What happens if I make too many requests using search_nasa_library? +

The API enforces rate limits for stable service. If your agent exceeds the allowed calls, it will return a 429 error code. You'll need to build an exponential backoff retry mechanism into your workflow logic to manage temporary outages.

How do I get a NASA API key? +

Visit api.nasa.gov and sign up with your email — it's completely free. You'll receive an API key instantly. For quick testing, you can use DEMO_KEY which allows 30 requests/hour and 50/day. Registered keys get 1,000 requests/hour.

Can I get Mars rover photos from today? +

Mars rovers don't take photos every Earth day due to communication delays and mission schedules. Use get_mars_photos with rover name 'curiosity' or 'perseverance' and an earth_date parameter. If no photos exist for that date, the API returns an empty list. Try recent dates or browse available dates with get_mars_rovers.

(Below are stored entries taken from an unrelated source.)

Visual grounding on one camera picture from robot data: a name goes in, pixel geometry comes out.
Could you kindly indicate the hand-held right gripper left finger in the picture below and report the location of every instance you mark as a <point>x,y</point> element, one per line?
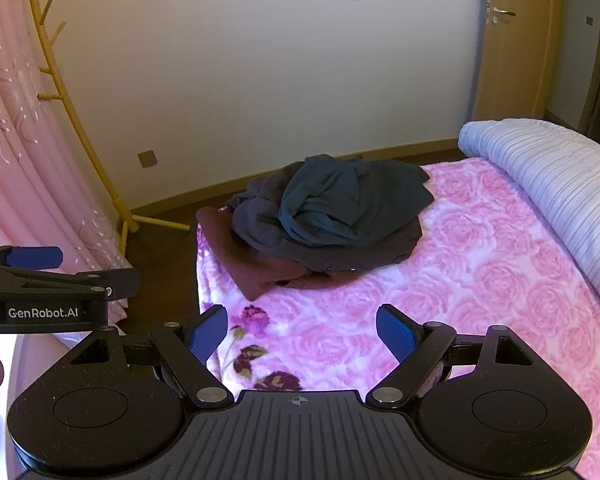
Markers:
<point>207,332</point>

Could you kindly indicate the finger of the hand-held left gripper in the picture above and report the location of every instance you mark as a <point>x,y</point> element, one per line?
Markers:
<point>115,282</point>
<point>35,258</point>

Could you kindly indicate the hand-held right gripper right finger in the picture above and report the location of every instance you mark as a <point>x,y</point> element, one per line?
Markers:
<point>395,332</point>

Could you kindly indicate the dark teal long-sleeve shirt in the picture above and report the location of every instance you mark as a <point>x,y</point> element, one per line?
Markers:
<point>340,200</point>

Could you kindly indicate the maroon garment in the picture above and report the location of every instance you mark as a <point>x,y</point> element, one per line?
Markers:
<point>245,270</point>

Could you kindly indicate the pink floral blanket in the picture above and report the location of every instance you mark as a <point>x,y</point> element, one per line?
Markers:
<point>480,280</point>

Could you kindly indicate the pink curtain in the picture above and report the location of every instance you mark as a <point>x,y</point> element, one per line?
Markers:
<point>25,150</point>

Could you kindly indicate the dark grey garment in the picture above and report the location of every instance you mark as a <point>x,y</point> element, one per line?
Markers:
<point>260,230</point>

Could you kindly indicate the yellow wooden coat rack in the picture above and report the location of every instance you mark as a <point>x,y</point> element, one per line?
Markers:
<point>67,105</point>

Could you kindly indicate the grey striped duvet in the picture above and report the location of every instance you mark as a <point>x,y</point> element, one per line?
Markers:
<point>555,170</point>

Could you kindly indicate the wooden door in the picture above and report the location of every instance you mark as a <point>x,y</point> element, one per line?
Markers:
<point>522,45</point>

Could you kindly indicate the beige low wall socket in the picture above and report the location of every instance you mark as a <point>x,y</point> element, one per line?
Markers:
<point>147,159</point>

What are Near-Earth Objects (NEOs)? +

NEOs are asteroids and comets whose orbits bring them close to Earth. NASA tracks them for planetary defense. Use get_neo_feed to see asteroid counts and data over a date range. Each NEO includes estimated diameter, velocity, miss distance, and whether it's classified as 'potentially hazardous'.

Can I search NASA's image library? +

Yes! Use search_nasa_library with a free-text query (e.g. 'Apollo 11', 'Mars', 'ISS', 'Hubble'). It searches thousands of images, videos and audio files. Results include title, description, NASA center, media type and URL. Optionally set page number for pagination.